SciPy Roadmap

Most of this roadmap is intended to provide a high-level view on what is most needed per SciPy submodule in terms of new functionality, bug fixes, etc. Part of those are must-haves for the 1.0 version of Scipy. Furthermore it contains ideas for major new features - those are marked as such, and are not needed for SciPy to become 1.0. Things not mentioned in this roadmap are not necessarily unimportant or out of scope, however we (the SciPy developers) want to provide to our users and contributors a clear picture of where SciPy is going and where help is needed most urgently.

When a module is in a 1.0-ready state, it means that it has the functionality we consider essential and has an API and code quality (including documentation and tests) that’s of high enough quality.

General

This roadmap will be evolving together with SciPy. Updates can be submitted as pull requests. For large or disruptive changes you may want to discuss those first on the scipy-dev mailing list.

API changes

In general, we want to take advantage of the major version change to fix some known warts in the API. The change from 0.x.x to 1.x.x is the chance to fix those API issues that we all know are ugly warts. Example: unify the convention for specifying tolerances (including absolute, relative, argument and function value tolerances) of the optimization functions. More API issues will be noted in the module sections below. However, there should be clear value in making a breaking change. The 1.0 version label is not a license to just break things - see it as a normal release with a somewhat more aggressive/extensive set of cleanups.

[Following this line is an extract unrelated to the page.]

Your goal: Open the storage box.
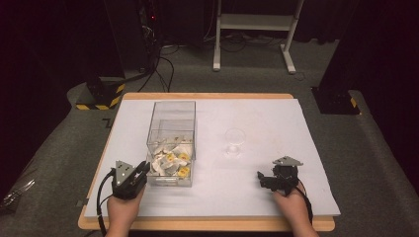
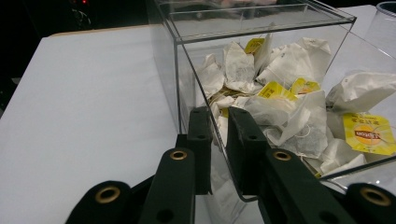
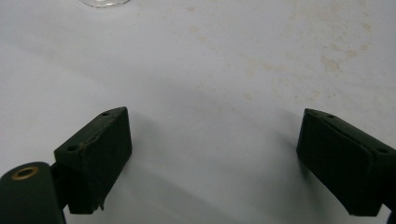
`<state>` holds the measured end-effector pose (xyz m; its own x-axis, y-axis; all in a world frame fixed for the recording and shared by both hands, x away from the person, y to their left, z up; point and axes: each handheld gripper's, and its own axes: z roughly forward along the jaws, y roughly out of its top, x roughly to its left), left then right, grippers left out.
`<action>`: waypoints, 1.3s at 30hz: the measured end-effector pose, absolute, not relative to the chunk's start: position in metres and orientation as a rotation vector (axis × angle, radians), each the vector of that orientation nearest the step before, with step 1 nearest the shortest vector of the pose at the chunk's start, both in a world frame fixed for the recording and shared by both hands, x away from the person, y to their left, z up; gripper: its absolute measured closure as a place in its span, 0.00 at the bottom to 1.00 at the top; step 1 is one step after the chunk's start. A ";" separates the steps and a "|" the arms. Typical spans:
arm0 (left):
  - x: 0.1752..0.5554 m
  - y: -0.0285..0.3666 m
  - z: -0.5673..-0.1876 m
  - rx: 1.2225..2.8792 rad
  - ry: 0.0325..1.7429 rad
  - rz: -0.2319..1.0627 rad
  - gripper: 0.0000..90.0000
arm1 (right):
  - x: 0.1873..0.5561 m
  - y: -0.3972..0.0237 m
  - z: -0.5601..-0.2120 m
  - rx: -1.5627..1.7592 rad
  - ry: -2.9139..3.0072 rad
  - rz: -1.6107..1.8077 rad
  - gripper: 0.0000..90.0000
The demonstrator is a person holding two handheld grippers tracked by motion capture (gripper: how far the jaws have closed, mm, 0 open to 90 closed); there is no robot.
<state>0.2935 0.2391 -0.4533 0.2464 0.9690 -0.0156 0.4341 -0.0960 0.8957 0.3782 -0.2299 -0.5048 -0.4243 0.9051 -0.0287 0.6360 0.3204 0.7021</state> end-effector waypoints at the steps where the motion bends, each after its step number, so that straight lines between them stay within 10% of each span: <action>1: 0.292 0.239 -0.453 1.671 1.319 0.795 0.88 | 0.378 -0.230 -0.505 1.363 2.174 0.868 0.11; 30: 0.273 0.238 -0.453 1.698 1.301 0.802 0.87 | 0.378 -0.230 -0.505 1.363 2.173 0.869 0.11; 39: 0.276 0.241 -0.448 1.693 1.282 0.786 0.73 | 0.378 -0.230 -0.505 1.362 2.173 0.869 0.11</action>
<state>0.2756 0.2405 -0.4476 0.2769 0.9608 -0.0099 0.4268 -0.1138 0.8972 0.3782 -0.2299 -0.5047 -0.4249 0.9048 -0.0298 0.6349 0.3213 0.7026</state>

It should be made more clear what is public and what is private in SciPy. Everything private should be underscored as much as possible. Now this is done consistently when we add new code, but for 1.0 it should also be done for existing code.

Test coverage

Test coverage of code added in the last few years is quite good, and we aim for a high coverage for all new code that is added. However, there is still a significant amount of old code for which coverage is poor. Bringing that up to the current standard is probably not realistic, but we should plug the biggest holes. Additionally the coverage should be tracked over time and we should ensure it only goes up.

Besides coverage there is also the issue of correctness - older code may have a few tests that provide decent statement coverage, but that doesn’t necessarily say much about whether the code does what it says on the box. Therefore code review of some parts of the code (stats and signal in particular) is necessary.

Documentation

The documentation is in decent shape. Expanding of current docstrings and putting them in the standard NumPy format should continue, so the number of reST errors and glitches in the html docs decreases. Most modules also have a tutorial in the reference guide that is a good introduction, however there are a few missing or incomplete tutorials - this should be fixed.

Other

Scipy 1.0 will likely contain more backwards-incompatible changes than a minor release. Therefore we will have a longer-lived maintenance branch of the last 0.X release.

Regarding Cython code:

  • It’s not clear how much functionality can be Cythonized without making the .so files too large. This needs measuring.
  • Cython’s old syntax for using NumPy arrays should be removed and replaced with Cython memoryviews.
  • New feature idea: more of the currently wrapped libraries should export Cython-importable versions that can be used without linking.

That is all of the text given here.